Figure 3 Traffic cleaning of each cleaning node
In recent years, Cloud DPS has seen rapid development worldwide. As NSFOCUS has continuously deployed cleaning nodes and cooperated with top carriers to constantly improve the cleaning capacity and bandwidth. Currently, there are a total of seven cleaning centers distributed in Europe, Asia, and America, providing an overall cleaning capacity of 7 Tbps. Cloud DPS implements worldwide near-source cleaning around the globe through the adaption of the Anycast technology. This product cleans DDoS traffic through collaboration of multiple cleaning centers that back up each other for disaster recovery.
Cloud DPS has a natural advantage in defending against volumetric attacks: As for resource reserve, seven high-quality cleaning nodes around the world are sufficient to defend against Tbps-level attacks; in terms of technical means, it inherits the mature anti-DDoS technology of NSFOCUS anti-DDOS products to implement rapid cleaning of network-layer attack. Also, it provides nine HTTP protection algorithms for cleaning of traffic of complicated application-layer attacks.
DDoS defense is a dynamic process. Cloud DPS’s Managed Security Service (MSS) provides 24/7 anti-DDoS support for customers. Each time an attack is launched against customers, NSFOCUS’s Security Operations Center (SOC) team will defend against it together with them by making a thorough analysis of the attack and tuning protection policies in alignment with the customers’ actual business needs to give full play to the protection effect of those policies.
Anti-DDoS Suggestions for Our Gaming Customers Wanting to Do Overseas Business
The gaming sector is always severely hit by DDoS attacks. According to 2018 DDoS Attack Trend Report issued by NSOFCUS, the gaming sector came second in terms of the number of DDoS attacks (27.6%) it received. On the part of attackers, DDoS attacks can be initiated at a low cost to impose a serious impact on victims. More often than not, a DDoS attack against the gaming sector can generate proceeds of millions of RMB for attacks. Meanwhile, as the gaming sector features cut-throat competition, DDoS has become a normal means to defeat competitors. These account for why DDoS attacks are so commonly seen in the gaming sector.
For our gaming customers who have overseas servers or intend to do overseas business, the Cloud DPS team provides the following DDoS protection suggestions:
- Deploy servers in load balancing mode to mitigate the impact of CC attacks.

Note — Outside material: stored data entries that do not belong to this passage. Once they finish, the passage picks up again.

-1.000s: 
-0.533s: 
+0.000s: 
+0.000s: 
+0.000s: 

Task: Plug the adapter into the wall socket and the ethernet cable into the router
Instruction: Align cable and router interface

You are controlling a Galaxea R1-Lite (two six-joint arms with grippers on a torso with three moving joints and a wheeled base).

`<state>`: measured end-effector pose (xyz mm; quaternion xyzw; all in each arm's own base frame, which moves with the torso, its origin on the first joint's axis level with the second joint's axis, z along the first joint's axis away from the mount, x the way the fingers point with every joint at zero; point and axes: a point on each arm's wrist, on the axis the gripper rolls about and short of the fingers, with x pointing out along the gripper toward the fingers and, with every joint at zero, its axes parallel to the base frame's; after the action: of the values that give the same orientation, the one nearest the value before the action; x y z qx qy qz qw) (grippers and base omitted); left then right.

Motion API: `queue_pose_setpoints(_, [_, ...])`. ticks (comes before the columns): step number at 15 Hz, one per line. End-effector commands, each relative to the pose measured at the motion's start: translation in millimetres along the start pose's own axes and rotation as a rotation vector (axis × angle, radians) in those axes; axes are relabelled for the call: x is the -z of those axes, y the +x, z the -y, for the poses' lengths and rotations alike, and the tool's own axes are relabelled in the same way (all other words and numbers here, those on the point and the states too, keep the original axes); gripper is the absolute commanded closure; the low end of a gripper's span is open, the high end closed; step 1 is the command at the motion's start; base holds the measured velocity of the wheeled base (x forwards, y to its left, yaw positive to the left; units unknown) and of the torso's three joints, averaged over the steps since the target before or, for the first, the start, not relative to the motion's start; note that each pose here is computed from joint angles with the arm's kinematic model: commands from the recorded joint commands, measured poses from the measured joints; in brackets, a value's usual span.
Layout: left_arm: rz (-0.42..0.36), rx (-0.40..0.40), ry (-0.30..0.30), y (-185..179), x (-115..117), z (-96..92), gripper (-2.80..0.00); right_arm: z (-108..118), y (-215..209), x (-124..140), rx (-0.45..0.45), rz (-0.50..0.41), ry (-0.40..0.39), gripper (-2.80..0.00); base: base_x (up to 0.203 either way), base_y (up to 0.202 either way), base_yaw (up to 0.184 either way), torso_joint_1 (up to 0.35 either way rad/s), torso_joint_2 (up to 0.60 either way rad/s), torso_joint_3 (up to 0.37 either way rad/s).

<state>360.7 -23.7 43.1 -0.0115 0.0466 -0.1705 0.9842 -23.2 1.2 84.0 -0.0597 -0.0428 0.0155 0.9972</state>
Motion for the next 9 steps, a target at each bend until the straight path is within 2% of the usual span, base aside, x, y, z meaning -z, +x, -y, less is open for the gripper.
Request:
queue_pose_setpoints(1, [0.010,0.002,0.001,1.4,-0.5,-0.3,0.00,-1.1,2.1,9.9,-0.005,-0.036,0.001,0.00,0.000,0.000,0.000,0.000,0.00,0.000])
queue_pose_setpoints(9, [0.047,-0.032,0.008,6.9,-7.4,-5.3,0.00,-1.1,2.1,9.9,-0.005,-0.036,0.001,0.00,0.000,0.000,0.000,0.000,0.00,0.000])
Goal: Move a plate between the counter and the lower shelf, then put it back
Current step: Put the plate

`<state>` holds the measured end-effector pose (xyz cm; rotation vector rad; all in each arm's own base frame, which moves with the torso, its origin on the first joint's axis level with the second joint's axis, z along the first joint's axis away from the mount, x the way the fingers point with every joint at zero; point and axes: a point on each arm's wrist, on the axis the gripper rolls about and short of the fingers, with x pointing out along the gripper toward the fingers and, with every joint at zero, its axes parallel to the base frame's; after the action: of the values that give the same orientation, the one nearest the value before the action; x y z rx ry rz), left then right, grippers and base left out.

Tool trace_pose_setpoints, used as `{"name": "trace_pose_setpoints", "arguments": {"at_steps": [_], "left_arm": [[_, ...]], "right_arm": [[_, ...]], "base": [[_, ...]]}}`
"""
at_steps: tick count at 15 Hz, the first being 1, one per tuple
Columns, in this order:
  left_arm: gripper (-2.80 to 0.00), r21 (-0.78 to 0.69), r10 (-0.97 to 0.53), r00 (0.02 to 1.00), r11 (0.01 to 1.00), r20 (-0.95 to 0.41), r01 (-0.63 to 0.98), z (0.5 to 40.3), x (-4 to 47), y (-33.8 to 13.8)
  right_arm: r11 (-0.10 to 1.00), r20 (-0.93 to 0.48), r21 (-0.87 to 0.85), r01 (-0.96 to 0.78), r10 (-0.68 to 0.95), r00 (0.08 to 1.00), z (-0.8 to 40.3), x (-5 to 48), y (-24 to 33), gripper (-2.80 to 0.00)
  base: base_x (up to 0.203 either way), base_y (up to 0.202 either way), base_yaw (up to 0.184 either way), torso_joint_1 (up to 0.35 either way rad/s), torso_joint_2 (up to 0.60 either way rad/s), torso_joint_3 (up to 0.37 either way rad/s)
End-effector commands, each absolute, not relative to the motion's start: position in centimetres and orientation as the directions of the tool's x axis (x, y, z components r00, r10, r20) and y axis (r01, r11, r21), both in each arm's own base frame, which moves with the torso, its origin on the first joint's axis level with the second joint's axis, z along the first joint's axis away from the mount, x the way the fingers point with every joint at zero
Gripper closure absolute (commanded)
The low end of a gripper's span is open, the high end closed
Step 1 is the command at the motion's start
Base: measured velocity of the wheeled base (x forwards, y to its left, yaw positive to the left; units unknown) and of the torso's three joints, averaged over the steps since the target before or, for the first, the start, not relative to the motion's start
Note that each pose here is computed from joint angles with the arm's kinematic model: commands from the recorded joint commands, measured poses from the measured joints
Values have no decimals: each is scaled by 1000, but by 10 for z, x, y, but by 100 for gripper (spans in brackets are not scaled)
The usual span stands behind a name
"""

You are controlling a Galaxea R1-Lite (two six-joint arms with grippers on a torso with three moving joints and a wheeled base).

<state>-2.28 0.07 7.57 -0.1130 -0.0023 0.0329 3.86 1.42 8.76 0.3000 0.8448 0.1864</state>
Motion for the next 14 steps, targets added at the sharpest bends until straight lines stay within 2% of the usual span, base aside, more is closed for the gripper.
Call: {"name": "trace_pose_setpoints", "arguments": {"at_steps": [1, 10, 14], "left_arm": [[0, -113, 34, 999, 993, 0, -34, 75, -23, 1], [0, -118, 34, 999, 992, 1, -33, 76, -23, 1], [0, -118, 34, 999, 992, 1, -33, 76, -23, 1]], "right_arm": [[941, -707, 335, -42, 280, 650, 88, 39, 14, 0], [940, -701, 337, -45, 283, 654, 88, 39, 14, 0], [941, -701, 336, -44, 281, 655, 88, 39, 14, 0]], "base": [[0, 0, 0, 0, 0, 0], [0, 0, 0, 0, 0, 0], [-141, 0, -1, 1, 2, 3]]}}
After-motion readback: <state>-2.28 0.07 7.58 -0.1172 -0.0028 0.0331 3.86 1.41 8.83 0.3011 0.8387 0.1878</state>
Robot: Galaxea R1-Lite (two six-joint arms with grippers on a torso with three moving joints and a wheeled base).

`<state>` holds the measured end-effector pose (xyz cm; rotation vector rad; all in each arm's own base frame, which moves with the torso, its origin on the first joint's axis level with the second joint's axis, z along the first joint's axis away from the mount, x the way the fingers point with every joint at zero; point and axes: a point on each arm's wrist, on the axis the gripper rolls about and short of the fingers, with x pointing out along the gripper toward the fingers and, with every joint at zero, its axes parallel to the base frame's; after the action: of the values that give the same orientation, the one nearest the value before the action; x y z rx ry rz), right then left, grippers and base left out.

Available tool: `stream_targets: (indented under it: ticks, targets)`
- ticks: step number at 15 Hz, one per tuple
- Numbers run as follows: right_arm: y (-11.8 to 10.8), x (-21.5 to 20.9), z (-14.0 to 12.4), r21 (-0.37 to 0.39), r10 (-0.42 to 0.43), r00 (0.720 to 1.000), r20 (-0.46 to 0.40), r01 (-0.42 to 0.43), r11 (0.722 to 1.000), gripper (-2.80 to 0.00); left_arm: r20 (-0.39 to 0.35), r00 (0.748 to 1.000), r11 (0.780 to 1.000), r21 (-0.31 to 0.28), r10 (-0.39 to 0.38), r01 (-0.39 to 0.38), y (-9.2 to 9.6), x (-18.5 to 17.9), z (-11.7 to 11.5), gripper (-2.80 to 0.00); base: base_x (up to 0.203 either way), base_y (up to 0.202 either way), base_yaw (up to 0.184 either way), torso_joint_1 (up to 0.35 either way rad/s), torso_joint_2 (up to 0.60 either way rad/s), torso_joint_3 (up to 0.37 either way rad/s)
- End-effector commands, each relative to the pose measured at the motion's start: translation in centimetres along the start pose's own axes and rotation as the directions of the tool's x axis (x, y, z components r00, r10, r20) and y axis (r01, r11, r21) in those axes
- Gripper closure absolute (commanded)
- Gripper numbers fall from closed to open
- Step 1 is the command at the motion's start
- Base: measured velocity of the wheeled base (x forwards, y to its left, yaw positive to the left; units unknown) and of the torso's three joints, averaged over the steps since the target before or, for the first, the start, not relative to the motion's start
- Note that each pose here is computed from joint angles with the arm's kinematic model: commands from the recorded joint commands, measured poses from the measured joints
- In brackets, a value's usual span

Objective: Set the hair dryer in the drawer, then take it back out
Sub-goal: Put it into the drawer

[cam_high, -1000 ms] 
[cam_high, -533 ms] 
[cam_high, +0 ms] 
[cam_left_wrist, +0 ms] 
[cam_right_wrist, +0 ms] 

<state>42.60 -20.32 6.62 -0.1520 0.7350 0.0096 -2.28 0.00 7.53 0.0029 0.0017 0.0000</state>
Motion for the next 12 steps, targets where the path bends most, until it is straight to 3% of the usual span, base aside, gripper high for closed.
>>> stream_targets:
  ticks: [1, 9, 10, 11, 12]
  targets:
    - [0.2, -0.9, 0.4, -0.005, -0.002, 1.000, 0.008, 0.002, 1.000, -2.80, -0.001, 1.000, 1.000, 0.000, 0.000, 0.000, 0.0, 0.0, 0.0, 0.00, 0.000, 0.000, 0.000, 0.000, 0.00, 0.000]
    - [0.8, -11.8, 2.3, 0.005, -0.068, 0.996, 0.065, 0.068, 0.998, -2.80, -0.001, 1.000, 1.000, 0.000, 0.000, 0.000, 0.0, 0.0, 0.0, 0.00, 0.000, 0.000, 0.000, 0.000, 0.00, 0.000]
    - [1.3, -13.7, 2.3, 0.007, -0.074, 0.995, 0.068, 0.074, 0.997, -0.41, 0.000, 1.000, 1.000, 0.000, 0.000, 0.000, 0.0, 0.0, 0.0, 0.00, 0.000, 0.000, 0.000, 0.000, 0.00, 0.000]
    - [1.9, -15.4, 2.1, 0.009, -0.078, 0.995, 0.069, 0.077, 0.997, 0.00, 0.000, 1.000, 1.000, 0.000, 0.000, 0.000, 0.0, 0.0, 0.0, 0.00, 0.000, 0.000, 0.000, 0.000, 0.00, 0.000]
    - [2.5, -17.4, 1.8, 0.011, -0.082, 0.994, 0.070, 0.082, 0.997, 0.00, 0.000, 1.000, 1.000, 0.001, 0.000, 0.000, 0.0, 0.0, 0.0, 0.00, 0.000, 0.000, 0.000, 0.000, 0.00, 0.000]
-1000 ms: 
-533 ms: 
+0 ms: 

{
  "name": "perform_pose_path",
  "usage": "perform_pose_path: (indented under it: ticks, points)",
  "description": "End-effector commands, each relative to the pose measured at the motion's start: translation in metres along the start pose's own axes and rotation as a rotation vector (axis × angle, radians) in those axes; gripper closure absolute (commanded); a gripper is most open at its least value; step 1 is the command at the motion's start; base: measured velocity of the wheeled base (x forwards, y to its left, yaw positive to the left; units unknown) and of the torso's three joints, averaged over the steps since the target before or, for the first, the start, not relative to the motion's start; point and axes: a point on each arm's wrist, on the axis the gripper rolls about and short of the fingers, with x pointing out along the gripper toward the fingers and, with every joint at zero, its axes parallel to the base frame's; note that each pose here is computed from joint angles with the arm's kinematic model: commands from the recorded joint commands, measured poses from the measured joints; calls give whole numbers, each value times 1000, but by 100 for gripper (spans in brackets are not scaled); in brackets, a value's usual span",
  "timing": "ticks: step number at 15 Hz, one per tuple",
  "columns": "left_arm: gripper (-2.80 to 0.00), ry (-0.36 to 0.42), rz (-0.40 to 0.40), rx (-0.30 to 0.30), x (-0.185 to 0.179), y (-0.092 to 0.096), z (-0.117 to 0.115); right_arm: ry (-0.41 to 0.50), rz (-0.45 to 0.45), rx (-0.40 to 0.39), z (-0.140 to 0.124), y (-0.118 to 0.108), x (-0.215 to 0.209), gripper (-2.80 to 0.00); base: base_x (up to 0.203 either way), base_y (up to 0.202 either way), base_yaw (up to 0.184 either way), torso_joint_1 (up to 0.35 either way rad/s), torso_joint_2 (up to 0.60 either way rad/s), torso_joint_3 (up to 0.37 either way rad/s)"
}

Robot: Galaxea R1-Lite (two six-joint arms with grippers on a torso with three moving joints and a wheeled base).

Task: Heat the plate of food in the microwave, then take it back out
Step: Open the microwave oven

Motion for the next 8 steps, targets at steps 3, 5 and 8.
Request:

- Regularly make security enhancements to servers by applying system patches in time.
- Make a detailed analysis of the use of service protocols and ports to block unnecessary protocols and ports to reduce the attack surface.
- Make full use of ACLs and the whitelist and blacklist to complete simple blocking and forwarding settings, for instance, blocking requests from IP addresses in an unwanted geographic location or only allowing requests from IP addresses in a whitelisted geographic location.
- Assess attack risks. If DDoS attacks occur frequently and some are high-volume ones, you are advised to prepare Tbps-level protection resources. For this reason, you need to select a cloud cleaning vendor with a worldwide cleaning capacity to ensure continuous and stable business operations.